Tucked away in a valley in the South Downs, the campus-based Sussex Innovation Centre has helped kick-start engineering businesses right across East and West Sussex. Matt Pulzer reports.
We’ve all had light-bulb moments; invented something, played around with the idea and then got on with some other aspect of our lives. For a few determined individuals, however, the idea won’t go away and the question then becomes, ‘How do I develop it, make it, market it and sell it?’ In short, ‘How do I become a manufacturer?’
It’s an important question because making things is important. However, simply having a great idea is not enough. Inventive engineers need mentoring, finance, and business skills support, and providing this early-stage help is now recognised as vital for the future of our economy.
There are many ways to help launch start-ups, but one strategic approach is to find a pool of talent, brimming with ideas and set up a local body to help turn those ideas into real businesses. Universities are, of course, a good place to start and based at the University of Sussex, on the edge of Brighton, the Sussex Innovation Centre now has two decades of experience to draw on.
I met with director Mike Herd at the campus HQ of Sussex Innovation and asked him to describe the Centre’s role in bringing new businesses to life.
Building bridges
“We’re campus-based, but a separate company, which is a wholly owned subsidiary of the University. We have a board of directors drawn from the University and the private sector, but all the people who work for me here are Innovation Centre employees, not university employees. We have about 34 staff, making us a medium-sized company. Most organisations like us have about three people, so we’re either very inefficient or very successful!”
Mike explained that the Sussex Innovation Centre is a physical facility used to create a bridge between the University and the private sector, to provide a home for new technology businesses – and, he emphasised, not necessarily coming from the University.
Start-up ideas can and do come from the community and he actively encourages anybody with ideas to discuss projects.
Right from the start there have been some notable successes, Mike explained. “One of our first companies was Genpak, which developed a chemical reagent for rapid DNA sequencing using robotic microarrays. Started by Sussex University academic Julian Burke, Genpak went on to float on the stock exchange for £120m.”

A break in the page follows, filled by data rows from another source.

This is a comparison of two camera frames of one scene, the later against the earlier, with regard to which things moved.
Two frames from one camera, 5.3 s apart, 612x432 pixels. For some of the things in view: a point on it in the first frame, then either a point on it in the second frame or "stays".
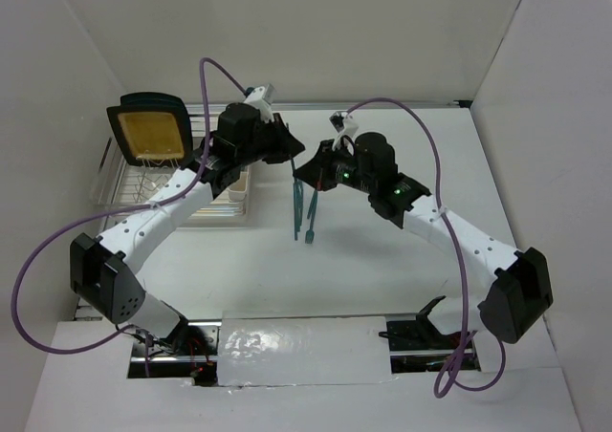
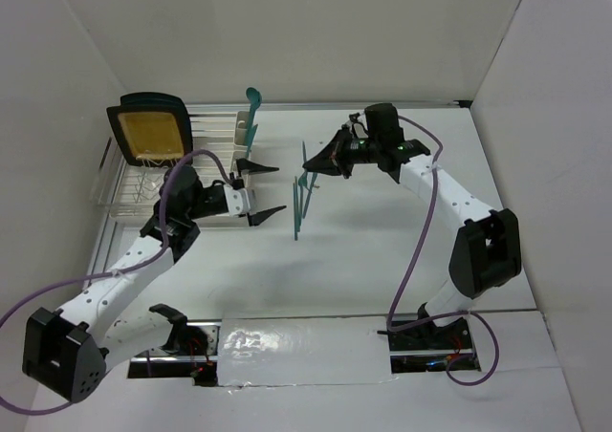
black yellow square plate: [153, 129] stays
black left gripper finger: [284, 143] to [257, 218]
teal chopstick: [295, 207] stays
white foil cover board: [258, 348] stays
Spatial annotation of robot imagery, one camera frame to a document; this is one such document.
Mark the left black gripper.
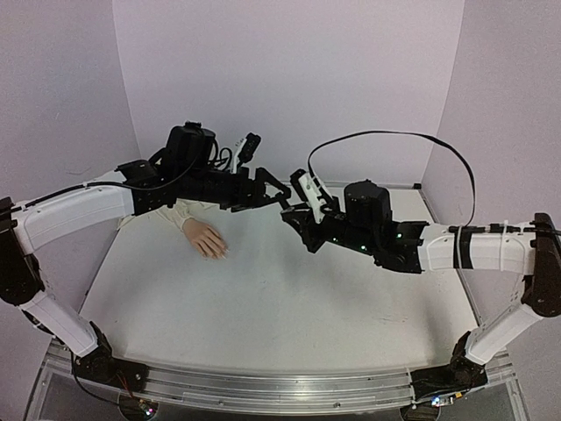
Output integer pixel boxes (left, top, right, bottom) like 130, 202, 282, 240
181, 166, 295, 214

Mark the black nail polish brush cap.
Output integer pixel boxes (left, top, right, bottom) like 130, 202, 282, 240
279, 198, 293, 212

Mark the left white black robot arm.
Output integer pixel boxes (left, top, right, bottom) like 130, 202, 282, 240
1, 122, 291, 383

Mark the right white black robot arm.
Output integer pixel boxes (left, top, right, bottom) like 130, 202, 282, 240
280, 173, 560, 367

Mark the mannequin hand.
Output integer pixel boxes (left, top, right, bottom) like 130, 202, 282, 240
182, 218, 228, 260

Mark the cream cloth sleeve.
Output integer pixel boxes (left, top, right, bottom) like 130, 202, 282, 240
117, 199, 220, 232

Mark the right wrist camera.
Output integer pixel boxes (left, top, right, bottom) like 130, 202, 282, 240
290, 168, 340, 224

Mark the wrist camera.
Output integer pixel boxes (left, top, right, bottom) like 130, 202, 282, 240
290, 168, 340, 224
229, 132, 261, 174

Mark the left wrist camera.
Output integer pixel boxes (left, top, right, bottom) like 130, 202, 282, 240
229, 132, 261, 174

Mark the right black camera cable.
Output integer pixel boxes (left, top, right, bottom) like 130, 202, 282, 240
308, 130, 477, 227

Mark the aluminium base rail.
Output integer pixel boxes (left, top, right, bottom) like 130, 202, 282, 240
46, 340, 516, 416

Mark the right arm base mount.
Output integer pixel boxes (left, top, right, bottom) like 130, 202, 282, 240
410, 351, 488, 403

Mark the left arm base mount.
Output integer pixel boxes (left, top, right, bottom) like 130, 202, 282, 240
73, 344, 148, 393

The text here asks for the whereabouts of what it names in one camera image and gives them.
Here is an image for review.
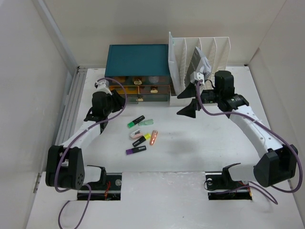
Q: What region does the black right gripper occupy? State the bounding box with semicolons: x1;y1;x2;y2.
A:
176;82;222;118

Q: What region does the teal drawer organizer cabinet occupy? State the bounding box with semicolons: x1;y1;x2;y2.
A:
104;43;171;104

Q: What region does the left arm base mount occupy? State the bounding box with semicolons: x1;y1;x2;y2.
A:
89;173;122;201

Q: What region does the white file rack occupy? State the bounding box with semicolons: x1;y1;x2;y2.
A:
169;37;231;106

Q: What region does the clear paper clip jar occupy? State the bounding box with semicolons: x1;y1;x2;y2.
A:
148;76;160;84

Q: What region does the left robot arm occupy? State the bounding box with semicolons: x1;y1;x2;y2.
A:
45;90;127;192

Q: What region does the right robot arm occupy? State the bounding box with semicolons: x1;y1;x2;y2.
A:
177;71;301;189

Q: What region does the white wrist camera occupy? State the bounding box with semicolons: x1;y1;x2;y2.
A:
190;72;204;84
94;78;112;95

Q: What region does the grey booklet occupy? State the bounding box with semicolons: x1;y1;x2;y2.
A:
184;47;212;84

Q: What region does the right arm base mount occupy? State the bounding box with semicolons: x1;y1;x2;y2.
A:
204;172;252;200

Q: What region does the yellow cap black highlighter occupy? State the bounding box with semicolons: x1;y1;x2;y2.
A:
132;133;151;147

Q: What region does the purple cap black highlighter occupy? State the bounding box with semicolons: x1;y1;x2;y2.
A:
126;146;146;155

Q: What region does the aluminium frame rail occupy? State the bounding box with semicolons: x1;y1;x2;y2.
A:
33;0;88;194

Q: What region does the green cap black highlighter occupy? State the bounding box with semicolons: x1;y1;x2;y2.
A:
127;115;145;128

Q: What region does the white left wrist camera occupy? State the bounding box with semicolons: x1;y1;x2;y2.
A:
94;78;112;95

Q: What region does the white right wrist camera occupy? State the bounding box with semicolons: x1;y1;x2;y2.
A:
190;72;204;84

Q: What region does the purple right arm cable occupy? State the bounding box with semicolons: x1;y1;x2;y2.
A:
194;80;300;206

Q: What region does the bottom dark drawer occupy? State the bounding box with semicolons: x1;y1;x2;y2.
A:
127;94;169;104

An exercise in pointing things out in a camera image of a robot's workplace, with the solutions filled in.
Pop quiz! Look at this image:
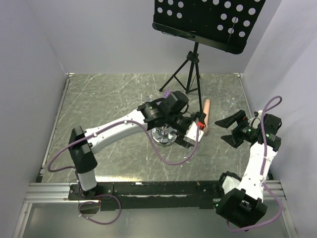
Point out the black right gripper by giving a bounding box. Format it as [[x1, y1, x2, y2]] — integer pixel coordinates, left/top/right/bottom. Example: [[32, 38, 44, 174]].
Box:
[[214, 110, 255, 149]]

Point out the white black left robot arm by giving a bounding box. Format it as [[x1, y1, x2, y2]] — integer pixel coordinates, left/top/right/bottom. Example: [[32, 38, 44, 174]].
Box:
[[69, 91, 204, 199]]

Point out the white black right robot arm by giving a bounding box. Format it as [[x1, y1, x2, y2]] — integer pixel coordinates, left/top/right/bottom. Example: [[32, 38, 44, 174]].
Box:
[[215, 110, 282, 228]]

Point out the chrome wine glass rack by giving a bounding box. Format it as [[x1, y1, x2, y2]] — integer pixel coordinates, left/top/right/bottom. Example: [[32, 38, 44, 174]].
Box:
[[151, 124, 177, 146]]

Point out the beige wooden rolling pin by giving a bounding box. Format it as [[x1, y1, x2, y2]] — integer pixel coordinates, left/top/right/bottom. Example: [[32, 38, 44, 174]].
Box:
[[203, 99, 211, 136]]

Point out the purple glitter microphone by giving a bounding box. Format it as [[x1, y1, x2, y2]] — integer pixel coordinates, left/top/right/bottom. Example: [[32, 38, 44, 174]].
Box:
[[162, 90, 171, 102]]

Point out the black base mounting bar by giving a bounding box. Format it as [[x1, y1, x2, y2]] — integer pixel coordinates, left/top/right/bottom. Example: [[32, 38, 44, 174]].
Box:
[[68, 180, 224, 211]]

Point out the black music stand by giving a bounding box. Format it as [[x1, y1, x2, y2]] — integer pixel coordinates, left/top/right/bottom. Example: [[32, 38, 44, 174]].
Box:
[[151, 0, 266, 114]]

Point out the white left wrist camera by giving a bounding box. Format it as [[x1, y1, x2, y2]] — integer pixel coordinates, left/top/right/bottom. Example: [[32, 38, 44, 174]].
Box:
[[185, 118, 209, 142]]

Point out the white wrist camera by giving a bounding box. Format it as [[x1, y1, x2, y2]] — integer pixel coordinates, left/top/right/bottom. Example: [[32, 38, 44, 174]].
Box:
[[185, 118, 209, 142], [254, 110, 263, 119]]

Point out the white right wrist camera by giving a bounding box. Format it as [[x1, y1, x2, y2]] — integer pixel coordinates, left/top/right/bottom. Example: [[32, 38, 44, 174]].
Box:
[[254, 110, 263, 119]]

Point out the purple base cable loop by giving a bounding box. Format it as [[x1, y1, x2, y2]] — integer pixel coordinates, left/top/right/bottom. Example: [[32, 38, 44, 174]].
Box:
[[78, 191, 122, 226]]

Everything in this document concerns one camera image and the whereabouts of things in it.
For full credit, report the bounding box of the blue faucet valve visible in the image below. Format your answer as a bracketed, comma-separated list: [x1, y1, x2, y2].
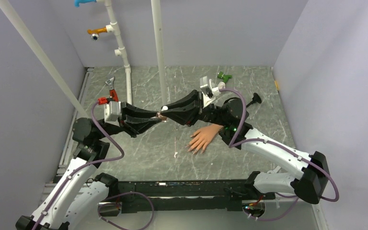
[74, 0, 97, 7]

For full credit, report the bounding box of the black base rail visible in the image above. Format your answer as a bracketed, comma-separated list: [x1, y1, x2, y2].
[102, 179, 276, 214]

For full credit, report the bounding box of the green toy flashlight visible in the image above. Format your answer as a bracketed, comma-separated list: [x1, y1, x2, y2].
[217, 71, 232, 82]

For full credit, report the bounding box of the glitter nail polish bottle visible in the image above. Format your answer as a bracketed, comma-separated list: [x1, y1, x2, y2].
[156, 112, 168, 122]

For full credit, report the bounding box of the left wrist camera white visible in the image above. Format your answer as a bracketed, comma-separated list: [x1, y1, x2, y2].
[98, 97, 121, 122]

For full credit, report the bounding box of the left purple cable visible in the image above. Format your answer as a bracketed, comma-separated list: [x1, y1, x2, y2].
[31, 101, 155, 230]

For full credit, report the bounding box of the mannequin hand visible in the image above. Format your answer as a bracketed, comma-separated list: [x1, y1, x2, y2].
[187, 124, 223, 155]

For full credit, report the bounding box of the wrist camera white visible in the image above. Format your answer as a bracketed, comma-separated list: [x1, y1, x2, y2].
[200, 76, 226, 101]
[98, 97, 121, 122]

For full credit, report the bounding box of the red adjustable wrench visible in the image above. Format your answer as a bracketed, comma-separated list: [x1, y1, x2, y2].
[105, 75, 119, 102]

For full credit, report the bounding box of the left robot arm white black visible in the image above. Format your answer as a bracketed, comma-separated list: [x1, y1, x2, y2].
[15, 98, 163, 230]

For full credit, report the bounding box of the black hand stand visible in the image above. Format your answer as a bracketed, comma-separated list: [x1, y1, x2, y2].
[246, 92, 263, 108]

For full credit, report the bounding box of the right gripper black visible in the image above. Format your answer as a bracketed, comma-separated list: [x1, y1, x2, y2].
[160, 91, 229, 127]

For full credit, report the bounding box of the white PVC pipe frame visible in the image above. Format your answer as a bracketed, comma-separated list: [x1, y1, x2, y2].
[0, 0, 168, 117]

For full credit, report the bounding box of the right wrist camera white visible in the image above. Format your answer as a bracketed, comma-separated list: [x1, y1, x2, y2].
[200, 76, 226, 101]

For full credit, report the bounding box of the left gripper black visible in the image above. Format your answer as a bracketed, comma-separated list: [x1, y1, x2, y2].
[96, 101, 161, 139]

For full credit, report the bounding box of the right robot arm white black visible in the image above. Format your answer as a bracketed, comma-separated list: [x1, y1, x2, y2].
[161, 90, 334, 204]

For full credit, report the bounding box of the orange faucet valve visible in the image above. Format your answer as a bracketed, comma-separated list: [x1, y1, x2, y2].
[87, 27, 108, 41]

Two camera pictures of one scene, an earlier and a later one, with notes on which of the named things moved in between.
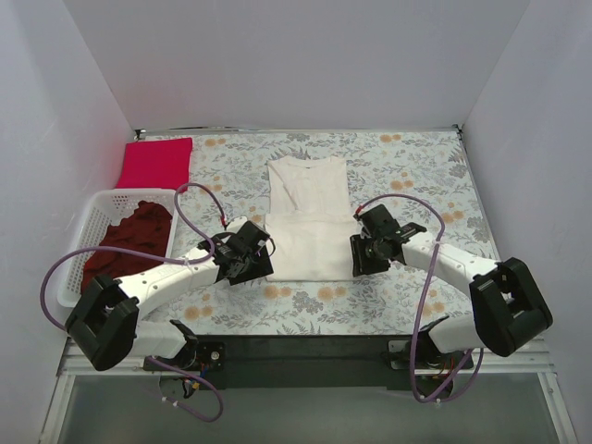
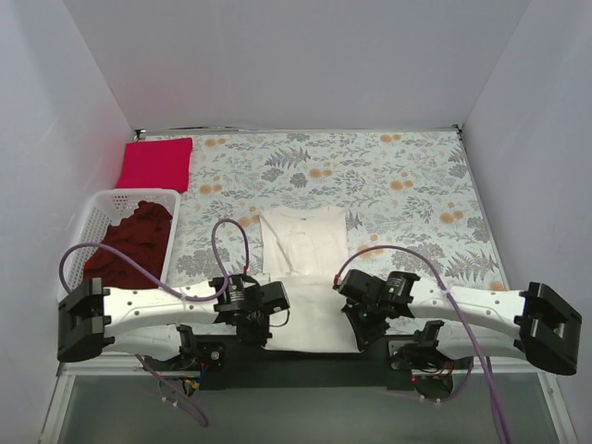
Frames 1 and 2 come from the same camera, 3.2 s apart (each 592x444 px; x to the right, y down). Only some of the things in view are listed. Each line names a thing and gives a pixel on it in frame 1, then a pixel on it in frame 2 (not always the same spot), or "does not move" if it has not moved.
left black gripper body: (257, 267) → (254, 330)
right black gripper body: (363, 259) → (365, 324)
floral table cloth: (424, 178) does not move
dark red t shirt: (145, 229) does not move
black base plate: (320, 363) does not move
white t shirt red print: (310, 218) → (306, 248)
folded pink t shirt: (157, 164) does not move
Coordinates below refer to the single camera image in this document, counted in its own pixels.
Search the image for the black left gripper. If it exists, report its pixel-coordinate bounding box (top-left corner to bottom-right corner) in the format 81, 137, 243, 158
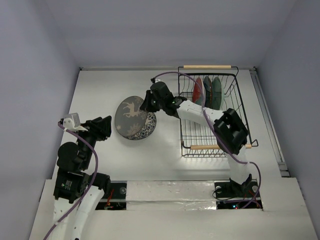
76, 114, 112, 168

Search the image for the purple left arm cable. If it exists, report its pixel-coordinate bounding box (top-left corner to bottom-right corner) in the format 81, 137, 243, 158
43, 122, 99, 240

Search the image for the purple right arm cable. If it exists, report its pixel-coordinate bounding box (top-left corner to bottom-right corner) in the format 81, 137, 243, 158
151, 71, 262, 210

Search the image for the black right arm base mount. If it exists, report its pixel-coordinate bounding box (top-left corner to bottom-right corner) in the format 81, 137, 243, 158
212, 174, 258, 201

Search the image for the red and teal flower plate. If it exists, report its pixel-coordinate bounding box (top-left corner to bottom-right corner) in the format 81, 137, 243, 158
192, 77, 206, 106

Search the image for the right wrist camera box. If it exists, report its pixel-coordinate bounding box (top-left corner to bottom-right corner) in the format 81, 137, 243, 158
150, 78, 162, 84

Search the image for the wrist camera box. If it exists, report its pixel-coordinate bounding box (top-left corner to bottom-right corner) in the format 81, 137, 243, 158
150, 78, 162, 84
59, 113, 88, 133

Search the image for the dark teal blossom plate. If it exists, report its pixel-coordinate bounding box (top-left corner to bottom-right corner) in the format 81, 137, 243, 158
203, 76, 213, 108

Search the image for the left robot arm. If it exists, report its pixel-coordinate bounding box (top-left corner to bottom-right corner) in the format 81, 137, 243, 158
44, 113, 112, 240

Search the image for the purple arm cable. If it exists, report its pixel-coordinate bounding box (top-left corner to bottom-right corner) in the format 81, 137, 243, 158
43, 122, 99, 240
151, 71, 262, 210

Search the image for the black wire dish rack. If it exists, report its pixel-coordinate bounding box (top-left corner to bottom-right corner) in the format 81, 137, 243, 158
177, 70, 250, 158

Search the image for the light green flower plate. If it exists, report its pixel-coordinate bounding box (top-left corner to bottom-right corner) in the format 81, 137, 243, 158
212, 76, 223, 110

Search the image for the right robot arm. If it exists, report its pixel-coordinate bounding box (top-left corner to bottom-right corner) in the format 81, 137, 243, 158
140, 81, 252, 196

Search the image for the blue floral white plate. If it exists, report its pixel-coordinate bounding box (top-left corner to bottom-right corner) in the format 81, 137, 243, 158
126, 112, 157, 141

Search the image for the grey deer plate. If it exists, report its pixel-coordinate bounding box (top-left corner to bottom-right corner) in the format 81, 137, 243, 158
114, 95, 148, 138

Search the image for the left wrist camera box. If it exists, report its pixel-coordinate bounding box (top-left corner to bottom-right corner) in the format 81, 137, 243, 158
59, 113, 88, 133

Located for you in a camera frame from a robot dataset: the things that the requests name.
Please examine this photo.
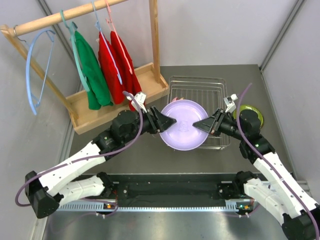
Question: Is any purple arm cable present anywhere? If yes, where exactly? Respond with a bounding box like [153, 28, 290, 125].
[232, 82, 320, 240]
[14, 90, 144, 217]

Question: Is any metal wire dish rack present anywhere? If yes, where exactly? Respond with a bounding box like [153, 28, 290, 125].
[167, 76, 231, 150]

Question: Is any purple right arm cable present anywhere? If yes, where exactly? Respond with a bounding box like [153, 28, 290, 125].
[232, 82, 320, 240]

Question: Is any red shirt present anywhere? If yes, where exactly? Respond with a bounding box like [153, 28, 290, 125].
[98, 33, 125, 105]
[110, 31, 142, 96]

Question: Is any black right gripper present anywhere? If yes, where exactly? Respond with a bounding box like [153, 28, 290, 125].
[193, 108, 246, 141]

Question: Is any grey slotted cable duct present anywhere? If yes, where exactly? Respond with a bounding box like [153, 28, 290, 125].
[56, 201, 255, 212]

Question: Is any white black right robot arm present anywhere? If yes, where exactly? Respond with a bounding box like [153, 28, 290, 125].
[193, 108, 320, 240]

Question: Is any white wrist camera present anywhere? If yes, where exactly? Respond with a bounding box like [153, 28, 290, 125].
[223, 94, 238, 113]
[130, 91, 147, 113]

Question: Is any green plate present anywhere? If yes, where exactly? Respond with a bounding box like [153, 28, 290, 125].
[239, 104, 265, 129]

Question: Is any wooden clothes rack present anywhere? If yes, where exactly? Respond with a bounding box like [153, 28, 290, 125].
[0, 0, 170, 135]

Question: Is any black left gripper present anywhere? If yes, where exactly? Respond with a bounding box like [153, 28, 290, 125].
[122, 106, 177, 144]

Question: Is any light blue empty hanger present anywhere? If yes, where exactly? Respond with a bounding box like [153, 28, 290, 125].
[25, 28, 57, 116]

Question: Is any purple plastic plate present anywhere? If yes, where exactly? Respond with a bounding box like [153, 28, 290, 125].
[160, 99, 209, 151]

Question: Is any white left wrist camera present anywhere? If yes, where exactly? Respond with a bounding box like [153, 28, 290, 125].
[130, 91, 147, 113]

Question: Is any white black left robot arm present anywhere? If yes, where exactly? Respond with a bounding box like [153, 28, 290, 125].
[24, 106, 177, 219]

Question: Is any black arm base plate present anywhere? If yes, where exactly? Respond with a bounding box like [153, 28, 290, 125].
[99, 181, 253, 201]

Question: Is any green shirt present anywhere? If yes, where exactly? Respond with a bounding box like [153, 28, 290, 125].
[74, 31, 113, 110]

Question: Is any teal hanger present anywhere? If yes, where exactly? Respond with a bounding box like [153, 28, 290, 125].
[59, 10, 90, 92]

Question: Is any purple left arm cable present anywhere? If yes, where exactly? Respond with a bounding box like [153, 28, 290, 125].
[14, 90, 144, 217]

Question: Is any red shirt right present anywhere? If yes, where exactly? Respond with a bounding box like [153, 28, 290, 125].
[110, 31, 142, 96]

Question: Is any red shirt left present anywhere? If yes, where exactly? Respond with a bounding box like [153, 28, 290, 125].
[98, 33, 125, 105]

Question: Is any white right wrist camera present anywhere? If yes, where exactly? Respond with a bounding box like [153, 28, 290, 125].
[223, 94, 238, 113]

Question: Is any pink hanger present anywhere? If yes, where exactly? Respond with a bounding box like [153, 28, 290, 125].
[104, 0, 133, 75]

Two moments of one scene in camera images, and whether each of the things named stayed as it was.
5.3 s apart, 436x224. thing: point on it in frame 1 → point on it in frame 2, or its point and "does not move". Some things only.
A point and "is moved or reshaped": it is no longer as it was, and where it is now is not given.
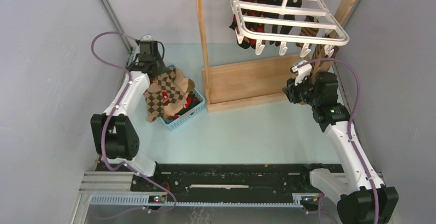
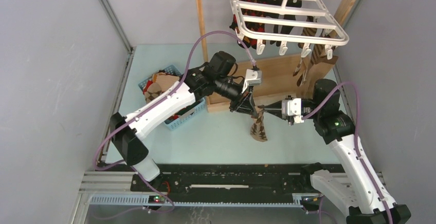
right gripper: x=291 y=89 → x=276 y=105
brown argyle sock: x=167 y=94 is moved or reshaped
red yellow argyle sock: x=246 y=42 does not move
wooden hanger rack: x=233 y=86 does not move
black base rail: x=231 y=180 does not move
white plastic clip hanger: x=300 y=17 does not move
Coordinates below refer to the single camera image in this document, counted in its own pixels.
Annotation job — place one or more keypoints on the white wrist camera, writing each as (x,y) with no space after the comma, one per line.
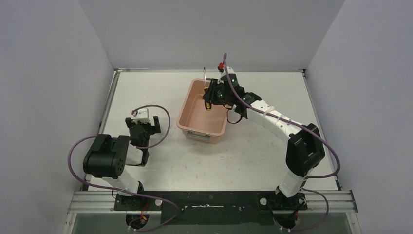
(141,115)
(224,71)

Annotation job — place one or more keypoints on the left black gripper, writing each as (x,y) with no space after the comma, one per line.
(141,126)

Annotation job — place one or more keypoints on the pink plastic bin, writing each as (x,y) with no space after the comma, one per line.
(196,122)

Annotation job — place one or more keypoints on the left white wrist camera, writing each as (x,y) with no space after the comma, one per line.
(141,115)

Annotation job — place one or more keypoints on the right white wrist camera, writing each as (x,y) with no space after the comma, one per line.
(224,71)

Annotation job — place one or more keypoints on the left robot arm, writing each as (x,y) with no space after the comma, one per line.
(108,156)

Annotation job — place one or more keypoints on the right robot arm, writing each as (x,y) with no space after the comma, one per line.
(304,149)

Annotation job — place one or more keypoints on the aluminium frame rail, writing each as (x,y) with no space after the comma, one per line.
(104,202)

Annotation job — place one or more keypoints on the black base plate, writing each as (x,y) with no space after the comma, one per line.
(226,216)

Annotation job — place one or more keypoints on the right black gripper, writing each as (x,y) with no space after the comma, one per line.
(209,94)

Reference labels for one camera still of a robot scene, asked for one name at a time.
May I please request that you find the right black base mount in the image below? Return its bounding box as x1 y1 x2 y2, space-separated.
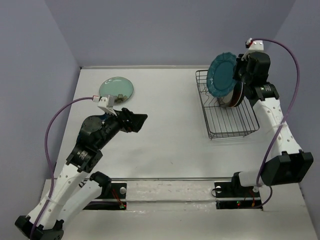
211 172 263 210

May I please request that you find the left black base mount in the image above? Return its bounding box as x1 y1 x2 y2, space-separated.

And that wasn’t a one-off. “We take on about a quarter to a third of those who come to us with an idea. Of them, about 80 to 85% will earn a living out of it, and about a quarter of them will go on to create a scalable business with multi-million pound turnovers. That is a pretty good success rate compared to people who are actively investing in companies,” Mike continued.
Review and support
I asked Mike how he evaluated proposals. “If you come to me with a proposal, I don’t have the means or resources to do a technical due diligence on your idea, but I do carefully examine three key criteria.
First, I’ll do some basic checks to see if your idea is at least sensible and new. Second, if you can do what you say you can, is there a market for it? We see many ideas that are novel and innovative, but there is no market for them. Third, do you have ambitions for the idea?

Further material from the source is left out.